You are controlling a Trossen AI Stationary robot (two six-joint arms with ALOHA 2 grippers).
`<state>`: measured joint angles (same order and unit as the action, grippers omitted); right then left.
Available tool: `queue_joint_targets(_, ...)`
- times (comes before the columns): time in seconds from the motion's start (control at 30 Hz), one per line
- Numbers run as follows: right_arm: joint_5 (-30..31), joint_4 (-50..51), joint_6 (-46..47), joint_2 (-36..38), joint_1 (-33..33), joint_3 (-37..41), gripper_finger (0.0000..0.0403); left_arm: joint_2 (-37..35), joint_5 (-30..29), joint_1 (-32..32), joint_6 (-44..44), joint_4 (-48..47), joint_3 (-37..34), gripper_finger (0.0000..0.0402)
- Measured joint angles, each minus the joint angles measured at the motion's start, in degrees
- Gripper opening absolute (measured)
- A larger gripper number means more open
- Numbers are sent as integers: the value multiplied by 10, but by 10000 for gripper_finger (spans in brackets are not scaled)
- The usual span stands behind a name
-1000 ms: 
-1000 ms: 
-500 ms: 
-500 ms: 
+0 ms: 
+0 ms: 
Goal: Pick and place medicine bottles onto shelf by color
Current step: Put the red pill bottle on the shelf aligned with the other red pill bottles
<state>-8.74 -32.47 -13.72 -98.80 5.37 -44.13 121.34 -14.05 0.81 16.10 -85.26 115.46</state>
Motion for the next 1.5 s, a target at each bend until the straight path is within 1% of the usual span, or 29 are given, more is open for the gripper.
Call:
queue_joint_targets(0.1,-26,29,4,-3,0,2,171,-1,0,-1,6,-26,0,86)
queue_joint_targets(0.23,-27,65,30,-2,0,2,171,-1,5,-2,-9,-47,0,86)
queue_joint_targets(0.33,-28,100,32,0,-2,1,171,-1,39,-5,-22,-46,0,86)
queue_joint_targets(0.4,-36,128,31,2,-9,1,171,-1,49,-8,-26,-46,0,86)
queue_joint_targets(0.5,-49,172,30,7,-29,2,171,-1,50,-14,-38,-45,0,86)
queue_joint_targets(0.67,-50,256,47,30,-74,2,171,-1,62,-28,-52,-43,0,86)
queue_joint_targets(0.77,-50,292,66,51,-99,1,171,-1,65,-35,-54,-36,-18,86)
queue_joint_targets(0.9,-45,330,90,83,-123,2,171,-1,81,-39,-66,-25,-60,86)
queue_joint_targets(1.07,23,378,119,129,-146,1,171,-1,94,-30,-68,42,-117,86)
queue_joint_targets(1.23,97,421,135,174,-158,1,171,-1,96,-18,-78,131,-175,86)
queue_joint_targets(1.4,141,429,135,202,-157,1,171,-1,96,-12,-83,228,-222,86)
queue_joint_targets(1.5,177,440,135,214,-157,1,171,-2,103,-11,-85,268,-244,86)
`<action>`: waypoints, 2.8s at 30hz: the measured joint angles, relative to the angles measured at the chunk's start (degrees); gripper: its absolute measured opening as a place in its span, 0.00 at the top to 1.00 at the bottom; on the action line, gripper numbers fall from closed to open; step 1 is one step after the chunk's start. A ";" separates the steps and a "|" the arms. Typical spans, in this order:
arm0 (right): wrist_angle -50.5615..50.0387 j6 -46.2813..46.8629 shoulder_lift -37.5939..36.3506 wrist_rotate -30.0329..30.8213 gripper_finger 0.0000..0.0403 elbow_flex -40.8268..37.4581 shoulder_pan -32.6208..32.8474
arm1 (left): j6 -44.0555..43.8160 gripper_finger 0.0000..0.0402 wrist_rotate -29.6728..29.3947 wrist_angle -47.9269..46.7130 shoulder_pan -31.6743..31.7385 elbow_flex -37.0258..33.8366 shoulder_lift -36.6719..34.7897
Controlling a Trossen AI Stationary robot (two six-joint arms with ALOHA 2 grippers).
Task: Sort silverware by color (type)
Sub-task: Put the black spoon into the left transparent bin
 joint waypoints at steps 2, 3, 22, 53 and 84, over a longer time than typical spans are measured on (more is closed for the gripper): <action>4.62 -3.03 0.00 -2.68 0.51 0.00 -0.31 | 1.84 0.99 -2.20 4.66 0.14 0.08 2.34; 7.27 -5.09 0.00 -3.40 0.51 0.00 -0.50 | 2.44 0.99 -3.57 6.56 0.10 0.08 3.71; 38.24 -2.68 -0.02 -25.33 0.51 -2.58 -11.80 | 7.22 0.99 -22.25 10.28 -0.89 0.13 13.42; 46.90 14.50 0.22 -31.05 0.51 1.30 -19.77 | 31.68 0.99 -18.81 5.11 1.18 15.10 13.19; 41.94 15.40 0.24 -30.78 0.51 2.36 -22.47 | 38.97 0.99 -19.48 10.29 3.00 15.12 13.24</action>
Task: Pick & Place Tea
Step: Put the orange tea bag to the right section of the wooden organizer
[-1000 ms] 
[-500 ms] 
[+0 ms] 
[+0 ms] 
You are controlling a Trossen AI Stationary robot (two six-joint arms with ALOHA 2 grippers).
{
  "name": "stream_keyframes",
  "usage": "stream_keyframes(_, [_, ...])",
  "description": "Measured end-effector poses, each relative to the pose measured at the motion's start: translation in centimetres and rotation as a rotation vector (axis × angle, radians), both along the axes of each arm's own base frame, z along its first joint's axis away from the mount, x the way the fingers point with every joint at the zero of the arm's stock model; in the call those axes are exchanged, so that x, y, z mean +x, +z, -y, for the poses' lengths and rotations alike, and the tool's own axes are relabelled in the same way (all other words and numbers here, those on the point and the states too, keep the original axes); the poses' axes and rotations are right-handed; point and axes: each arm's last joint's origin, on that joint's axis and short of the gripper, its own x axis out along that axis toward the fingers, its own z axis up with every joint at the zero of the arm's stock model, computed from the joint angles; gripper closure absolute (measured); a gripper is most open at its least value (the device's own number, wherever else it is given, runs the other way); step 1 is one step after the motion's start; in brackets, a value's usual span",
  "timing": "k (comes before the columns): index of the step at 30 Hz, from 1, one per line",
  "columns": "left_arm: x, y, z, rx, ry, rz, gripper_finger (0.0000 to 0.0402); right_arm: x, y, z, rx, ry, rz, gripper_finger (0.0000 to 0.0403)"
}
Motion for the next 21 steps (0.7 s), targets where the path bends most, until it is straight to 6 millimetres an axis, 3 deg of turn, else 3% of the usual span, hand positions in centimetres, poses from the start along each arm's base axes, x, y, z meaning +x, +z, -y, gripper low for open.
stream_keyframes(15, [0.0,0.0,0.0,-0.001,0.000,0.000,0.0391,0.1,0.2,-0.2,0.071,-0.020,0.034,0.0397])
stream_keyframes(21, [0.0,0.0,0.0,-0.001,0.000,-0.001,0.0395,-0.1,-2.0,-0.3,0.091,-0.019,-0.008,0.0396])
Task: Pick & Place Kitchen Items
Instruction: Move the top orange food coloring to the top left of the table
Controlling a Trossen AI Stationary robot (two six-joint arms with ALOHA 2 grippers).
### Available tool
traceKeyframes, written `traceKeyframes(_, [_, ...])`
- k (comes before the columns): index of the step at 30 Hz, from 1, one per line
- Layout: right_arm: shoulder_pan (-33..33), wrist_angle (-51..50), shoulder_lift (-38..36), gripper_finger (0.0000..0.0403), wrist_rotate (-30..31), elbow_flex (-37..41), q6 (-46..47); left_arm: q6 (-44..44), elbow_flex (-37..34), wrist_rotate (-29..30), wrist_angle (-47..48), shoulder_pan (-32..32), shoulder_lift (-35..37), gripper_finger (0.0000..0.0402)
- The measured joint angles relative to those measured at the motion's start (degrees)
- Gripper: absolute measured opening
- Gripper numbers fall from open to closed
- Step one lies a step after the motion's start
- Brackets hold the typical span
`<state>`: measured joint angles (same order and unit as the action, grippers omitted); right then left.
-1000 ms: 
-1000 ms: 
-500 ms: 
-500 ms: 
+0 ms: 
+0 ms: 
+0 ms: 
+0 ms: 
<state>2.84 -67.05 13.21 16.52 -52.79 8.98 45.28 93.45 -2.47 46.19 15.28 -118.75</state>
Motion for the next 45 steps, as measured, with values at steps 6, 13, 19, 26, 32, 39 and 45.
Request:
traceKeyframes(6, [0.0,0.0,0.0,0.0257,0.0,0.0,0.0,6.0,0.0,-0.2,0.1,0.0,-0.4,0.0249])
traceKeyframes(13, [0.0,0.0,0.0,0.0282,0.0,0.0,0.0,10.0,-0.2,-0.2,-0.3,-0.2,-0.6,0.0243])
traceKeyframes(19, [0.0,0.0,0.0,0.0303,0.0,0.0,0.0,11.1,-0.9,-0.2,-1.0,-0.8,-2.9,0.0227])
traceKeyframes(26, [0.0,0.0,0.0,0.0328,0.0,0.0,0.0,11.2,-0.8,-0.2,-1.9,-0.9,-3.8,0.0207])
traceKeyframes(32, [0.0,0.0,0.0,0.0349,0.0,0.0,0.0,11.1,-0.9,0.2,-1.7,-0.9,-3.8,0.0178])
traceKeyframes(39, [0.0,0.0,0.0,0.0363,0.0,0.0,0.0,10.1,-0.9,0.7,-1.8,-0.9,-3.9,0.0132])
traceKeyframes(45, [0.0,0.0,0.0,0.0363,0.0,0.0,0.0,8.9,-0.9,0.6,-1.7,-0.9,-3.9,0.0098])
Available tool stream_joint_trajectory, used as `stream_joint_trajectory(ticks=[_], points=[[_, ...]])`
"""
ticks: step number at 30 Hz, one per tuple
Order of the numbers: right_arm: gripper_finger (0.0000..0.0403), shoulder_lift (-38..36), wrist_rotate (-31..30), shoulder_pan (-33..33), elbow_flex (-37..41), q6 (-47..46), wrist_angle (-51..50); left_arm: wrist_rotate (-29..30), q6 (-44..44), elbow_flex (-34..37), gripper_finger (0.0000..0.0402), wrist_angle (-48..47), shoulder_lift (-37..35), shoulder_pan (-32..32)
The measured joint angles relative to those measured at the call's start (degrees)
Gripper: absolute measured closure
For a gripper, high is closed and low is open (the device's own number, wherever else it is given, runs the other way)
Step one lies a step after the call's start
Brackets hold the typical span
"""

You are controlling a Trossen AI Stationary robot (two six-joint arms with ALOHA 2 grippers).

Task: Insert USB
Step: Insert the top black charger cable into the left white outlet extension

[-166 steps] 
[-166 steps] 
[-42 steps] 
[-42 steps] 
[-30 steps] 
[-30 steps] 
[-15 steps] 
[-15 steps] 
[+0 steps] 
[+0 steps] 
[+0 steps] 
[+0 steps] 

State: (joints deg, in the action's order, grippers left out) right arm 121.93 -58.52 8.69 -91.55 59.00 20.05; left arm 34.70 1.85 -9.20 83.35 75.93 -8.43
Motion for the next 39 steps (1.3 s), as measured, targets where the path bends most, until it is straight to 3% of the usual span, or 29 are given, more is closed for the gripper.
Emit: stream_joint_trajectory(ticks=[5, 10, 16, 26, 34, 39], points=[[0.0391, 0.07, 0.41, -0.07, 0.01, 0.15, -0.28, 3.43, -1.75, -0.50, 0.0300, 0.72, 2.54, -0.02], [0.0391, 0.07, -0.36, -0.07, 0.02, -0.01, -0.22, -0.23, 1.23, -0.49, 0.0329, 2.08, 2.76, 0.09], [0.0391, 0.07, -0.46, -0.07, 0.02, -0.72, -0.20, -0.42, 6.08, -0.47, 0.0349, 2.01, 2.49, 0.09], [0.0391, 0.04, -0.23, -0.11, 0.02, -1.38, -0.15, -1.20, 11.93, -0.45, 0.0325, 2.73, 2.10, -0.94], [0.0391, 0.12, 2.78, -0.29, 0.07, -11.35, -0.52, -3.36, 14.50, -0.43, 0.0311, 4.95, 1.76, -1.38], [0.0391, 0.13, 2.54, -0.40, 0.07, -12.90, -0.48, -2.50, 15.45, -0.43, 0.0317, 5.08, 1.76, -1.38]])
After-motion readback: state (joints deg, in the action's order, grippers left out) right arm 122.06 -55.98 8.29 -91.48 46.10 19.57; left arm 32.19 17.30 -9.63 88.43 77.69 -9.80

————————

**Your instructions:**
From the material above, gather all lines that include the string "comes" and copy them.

**Your response:**
- times (comes before the columns): time in seconds from the motion's start (control at 30 Hz), one per line
  "timing": "k (comes before the columns): index of the step at 30 Hz, from 1, one per line",
- k (comes before the columns): index of the step at 30 Hz, from 1, one per line

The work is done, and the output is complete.